_ASSIGNMENT_:
Nothing outside the range is to be copied. From the entries below, reproduce exactly the lines starting at the one with "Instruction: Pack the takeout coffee" and ending at the one with "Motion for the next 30", without pictures.

Stored entries
# # # # # # #
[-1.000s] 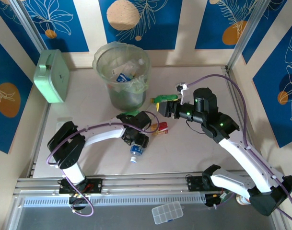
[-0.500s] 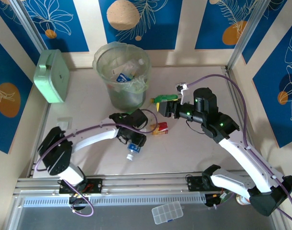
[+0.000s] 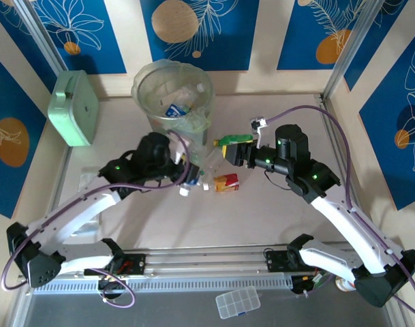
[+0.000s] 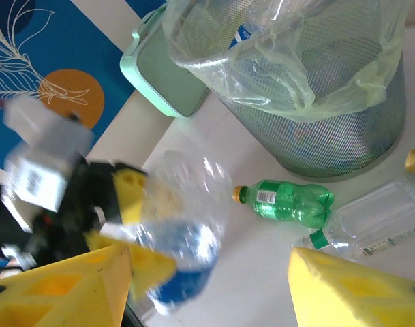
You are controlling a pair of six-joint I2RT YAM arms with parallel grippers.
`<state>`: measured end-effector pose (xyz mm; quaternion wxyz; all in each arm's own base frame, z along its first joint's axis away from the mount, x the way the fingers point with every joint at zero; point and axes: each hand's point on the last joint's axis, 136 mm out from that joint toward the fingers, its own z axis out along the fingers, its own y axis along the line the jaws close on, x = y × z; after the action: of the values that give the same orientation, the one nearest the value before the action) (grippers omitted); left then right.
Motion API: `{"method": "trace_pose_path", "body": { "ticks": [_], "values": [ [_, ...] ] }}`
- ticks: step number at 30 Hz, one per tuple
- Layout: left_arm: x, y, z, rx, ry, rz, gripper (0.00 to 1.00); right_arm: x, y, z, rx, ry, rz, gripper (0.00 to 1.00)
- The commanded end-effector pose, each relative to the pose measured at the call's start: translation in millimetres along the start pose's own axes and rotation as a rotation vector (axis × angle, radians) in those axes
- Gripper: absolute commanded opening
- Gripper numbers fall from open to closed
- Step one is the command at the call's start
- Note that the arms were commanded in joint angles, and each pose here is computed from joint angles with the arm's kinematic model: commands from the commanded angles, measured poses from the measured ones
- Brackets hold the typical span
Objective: Put the plastic bottles in the bin
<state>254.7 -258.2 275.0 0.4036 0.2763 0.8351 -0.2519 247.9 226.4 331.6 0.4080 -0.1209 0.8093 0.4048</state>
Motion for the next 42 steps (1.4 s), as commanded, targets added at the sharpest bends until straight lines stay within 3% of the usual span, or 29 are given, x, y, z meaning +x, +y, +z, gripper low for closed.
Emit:
{"method": "trace_pose_path", "body": {
  "ticks": [1,6,10,18,25,32,42],
  "values": [
    [-71,15,-33,0.005,-0.292,-0.088,0.53,-1,1,2,-0.013,-0.001,0.009,0.63],
    [-110,81,-53,-0.117,-0.474,-0.392,0.50,-2,1,3,-0.011,0.003,0.007,0.63],
    [-133,114,-58,-0.206,-0.520,-0.553,0.51,-3,-2,3,0.001,0.005,0.003,0.63],
    [-178,159,-66,-0.367,-0.613,-0.675,0.53,-5,-6,2,0.009,0.006,0.006,0.63],
    [-190,193,-58,-0.512,-0.642,-0.699,0.53,-11,-14,-3,0.021,-0.007,0.013,0.63],
    [-184,219,-45,-0.706,-0.476,-0.610,0.53,-11,-22,-3,0.028,-0.008,0.026,0.63],
    [-150,239,5,-0.791,-0.190,-0.573,0.65,-14,-26,1,0.031,-0.004,0.040,0.63]
  ]
}}
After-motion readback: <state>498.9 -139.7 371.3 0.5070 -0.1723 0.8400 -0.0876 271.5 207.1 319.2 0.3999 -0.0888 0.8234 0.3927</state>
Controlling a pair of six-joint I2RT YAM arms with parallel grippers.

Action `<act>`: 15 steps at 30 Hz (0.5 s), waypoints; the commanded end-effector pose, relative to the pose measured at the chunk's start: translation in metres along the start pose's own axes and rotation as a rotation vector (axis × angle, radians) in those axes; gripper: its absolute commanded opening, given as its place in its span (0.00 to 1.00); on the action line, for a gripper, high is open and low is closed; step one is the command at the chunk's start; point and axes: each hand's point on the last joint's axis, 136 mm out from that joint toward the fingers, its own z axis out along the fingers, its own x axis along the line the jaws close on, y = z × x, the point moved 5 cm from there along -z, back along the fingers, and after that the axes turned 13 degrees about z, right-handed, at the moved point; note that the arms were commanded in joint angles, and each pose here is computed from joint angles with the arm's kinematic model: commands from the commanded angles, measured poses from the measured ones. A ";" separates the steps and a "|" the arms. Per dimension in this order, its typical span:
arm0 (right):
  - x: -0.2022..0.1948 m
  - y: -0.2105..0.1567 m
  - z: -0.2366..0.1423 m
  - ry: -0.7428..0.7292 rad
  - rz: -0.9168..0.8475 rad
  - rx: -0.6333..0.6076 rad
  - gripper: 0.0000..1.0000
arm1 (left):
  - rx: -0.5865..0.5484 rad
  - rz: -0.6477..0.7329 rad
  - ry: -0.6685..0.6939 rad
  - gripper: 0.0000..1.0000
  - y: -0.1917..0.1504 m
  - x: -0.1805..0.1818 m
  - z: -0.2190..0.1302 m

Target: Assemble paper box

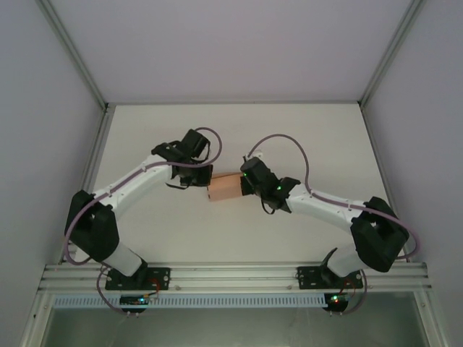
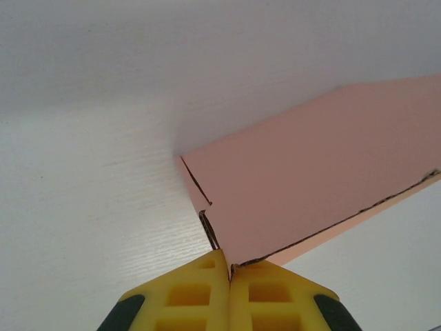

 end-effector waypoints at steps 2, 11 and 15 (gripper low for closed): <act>-0.007 -0.051 0.010 -0.029 -0.053 0.195 0.00 | 0.046 -0.052 0.015 0.00 -0.014 0.002 0.028; -0.012 -0.057 0.012 -0.045 -0.093 0.189 0.00 | 0.023 0.089 0.120 0.00 -0.042 0.013 0.032; -0.015 -0.055 0.011 -0.068 -0.112 0.177 0.00 | 0.027 0.145 0.186 0.00 -0.046 0.015 0.023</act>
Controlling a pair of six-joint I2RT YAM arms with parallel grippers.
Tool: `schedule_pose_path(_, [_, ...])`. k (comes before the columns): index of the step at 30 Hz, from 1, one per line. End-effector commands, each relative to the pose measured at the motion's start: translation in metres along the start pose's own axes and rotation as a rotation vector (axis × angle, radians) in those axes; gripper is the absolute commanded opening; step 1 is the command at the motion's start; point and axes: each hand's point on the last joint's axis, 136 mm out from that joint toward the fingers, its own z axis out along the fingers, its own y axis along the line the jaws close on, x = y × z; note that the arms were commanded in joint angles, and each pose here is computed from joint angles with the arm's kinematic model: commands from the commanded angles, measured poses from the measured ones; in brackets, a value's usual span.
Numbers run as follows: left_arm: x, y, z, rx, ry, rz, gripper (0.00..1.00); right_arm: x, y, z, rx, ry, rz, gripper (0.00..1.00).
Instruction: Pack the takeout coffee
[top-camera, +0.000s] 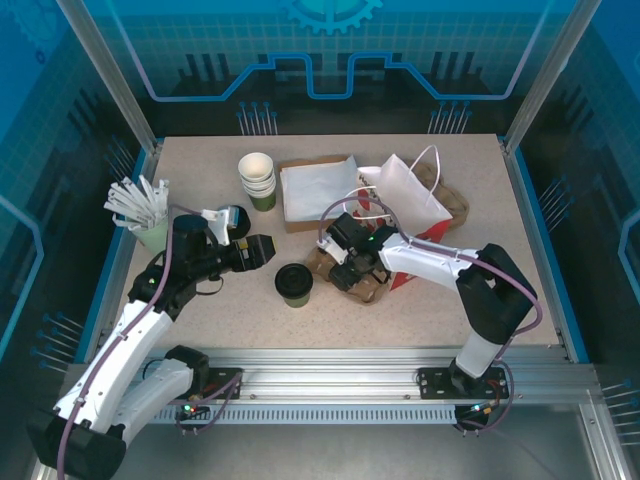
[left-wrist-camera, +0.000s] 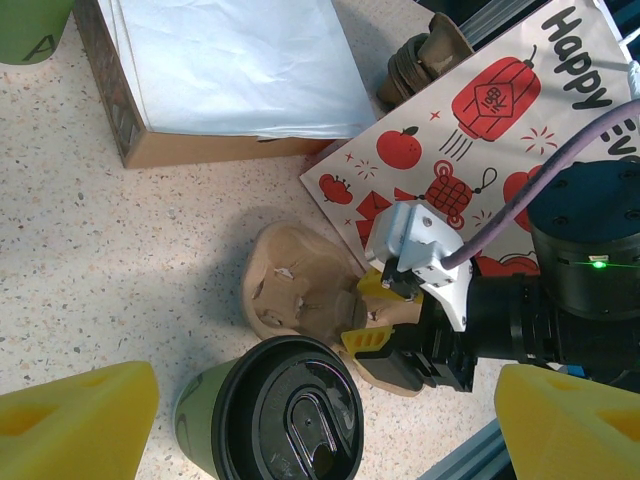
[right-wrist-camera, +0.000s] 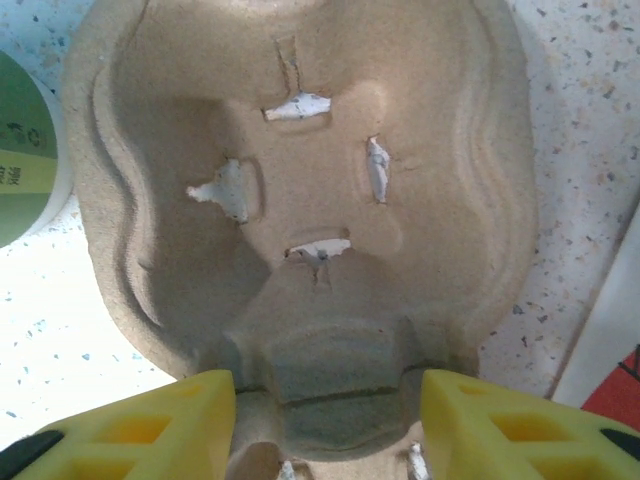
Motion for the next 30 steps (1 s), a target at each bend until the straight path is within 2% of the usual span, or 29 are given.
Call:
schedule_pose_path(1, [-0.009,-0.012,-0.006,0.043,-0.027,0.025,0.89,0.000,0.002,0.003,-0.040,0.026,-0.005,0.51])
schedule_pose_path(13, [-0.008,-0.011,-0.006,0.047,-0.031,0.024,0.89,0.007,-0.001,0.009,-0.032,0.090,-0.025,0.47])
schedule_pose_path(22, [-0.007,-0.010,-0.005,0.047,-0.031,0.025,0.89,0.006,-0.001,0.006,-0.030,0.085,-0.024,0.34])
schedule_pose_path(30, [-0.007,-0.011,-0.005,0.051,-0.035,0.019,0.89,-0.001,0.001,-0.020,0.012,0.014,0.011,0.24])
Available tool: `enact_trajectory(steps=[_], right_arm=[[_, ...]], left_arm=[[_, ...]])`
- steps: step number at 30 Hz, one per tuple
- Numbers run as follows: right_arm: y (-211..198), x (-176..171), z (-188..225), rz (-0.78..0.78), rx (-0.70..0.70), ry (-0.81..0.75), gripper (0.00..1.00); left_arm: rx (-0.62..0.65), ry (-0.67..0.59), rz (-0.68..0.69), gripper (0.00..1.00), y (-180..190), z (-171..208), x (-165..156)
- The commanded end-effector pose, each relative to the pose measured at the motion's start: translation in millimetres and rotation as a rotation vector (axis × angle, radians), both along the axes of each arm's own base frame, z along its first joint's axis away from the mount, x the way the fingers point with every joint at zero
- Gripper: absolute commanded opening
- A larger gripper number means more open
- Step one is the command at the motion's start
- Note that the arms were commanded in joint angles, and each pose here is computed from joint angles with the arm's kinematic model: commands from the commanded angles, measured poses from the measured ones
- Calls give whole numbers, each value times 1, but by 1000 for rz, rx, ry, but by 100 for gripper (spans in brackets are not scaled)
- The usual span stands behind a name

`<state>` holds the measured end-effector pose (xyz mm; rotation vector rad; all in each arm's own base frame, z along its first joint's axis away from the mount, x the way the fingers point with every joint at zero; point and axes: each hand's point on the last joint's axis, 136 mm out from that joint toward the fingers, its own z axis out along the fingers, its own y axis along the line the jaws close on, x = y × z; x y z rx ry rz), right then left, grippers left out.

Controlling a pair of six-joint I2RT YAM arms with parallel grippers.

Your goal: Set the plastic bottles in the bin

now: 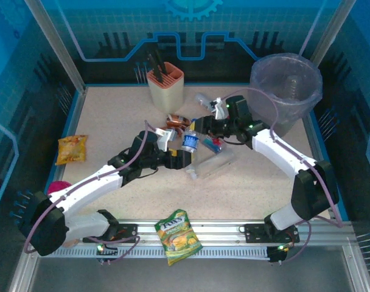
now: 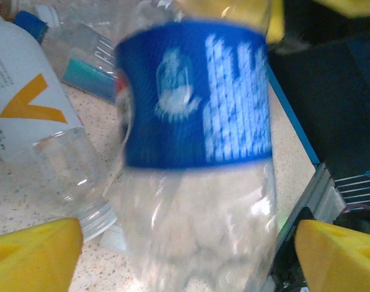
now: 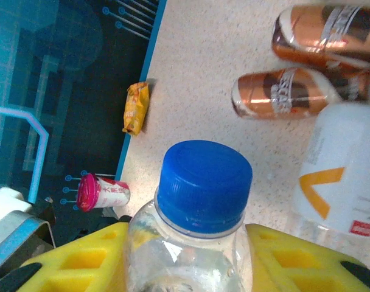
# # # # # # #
_RESULT OF THIS EXERCISE_:
Instruction: Pack the takeout coffee
[top-camera, +0.000s] 
[left-wrist-camera, +0.000s] 
[right-wrist-camera, +0.000s] 
Motion for the next 30 steps (1 s), a target at each bend until the straight path is within 2% of the usual span, or 29 are given.

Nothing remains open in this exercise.